Brownian motion was an important consideration and included for the nanoparticle simulations. The random particle motions induced by Brownian motion, governing equations, and implementation have previously been presented by Longest and Xi (71). To accurately capture Brownian motion, the maximum particle time step was on the order of 1×10⁻⁵ s, which created a challenge for simulating dissolution and transport over long periods of time (e.g., 1200 s). Furthermore, it is expected that Brownian motion is enhanced through the expansion and contraction of the geometry, which creates relative motion between circumferential layers of ASL fluid.

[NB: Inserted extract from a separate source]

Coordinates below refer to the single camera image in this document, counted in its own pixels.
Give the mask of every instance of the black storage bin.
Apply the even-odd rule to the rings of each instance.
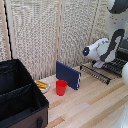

Once dissolved, each ICS chemical species (i) was governed by the advection-diffusion equation for species transport, i.e.,

$$\frac{\partial }{\partial t}(\rho Y_i)+\nabla \cdot (\rho \stackrel{\rightharpoonup }{v}{Y}_i)=\nabla \cdot (\rho D_{i,m}\nabla Y_i)+S_i$$ (1)

where ρ is the fluid mixture density, Y_i is the mass fraction of species i, $\stackrel{\rightharpoonup }{v}$ is the fluid velocity, D_i,m is the mass diffusion coefficient of the drug, taken to be 4.3×10⁻⁶ cm²/s (42), and the source term S_i accounts for the addition of drug into the bulk phase from the dissolving particles.

The mass flux (g/cm²-s) of dissolving particles contributing to the source term in Eq. (1) is based on a uniformly dissolving spherical particle and represented as (72)

$$n_{i,\mathit{surf}}=\frac{\rho Sh{D}_{i,m}}{d_p}\left(Y_{i,\mathit{surf}}-Y_{i,CV}\right)$$ (2)

where d_p is the current geometric diameter of each particle. The mass fraction of dissolved drug on the particle surface, Y_i,surf, is the aqueous solubility of each ICS, and Y_i,CV is the current local ICS concentration in each control volume (CV). To account for both convention and diffusion of dissolved drug from the surface of the particle, the nondimensional Sherwood number (Sh) was included based on the empirically derived expression of Clift et al. (73), i.e.,

$$Sh=1+{\left(1+{\mathrm{Re}}_{p}Sc\right)}^{1/3}max\left[1,{{\mathrm{Re}}_p}^{0.077}\right]$$ (3)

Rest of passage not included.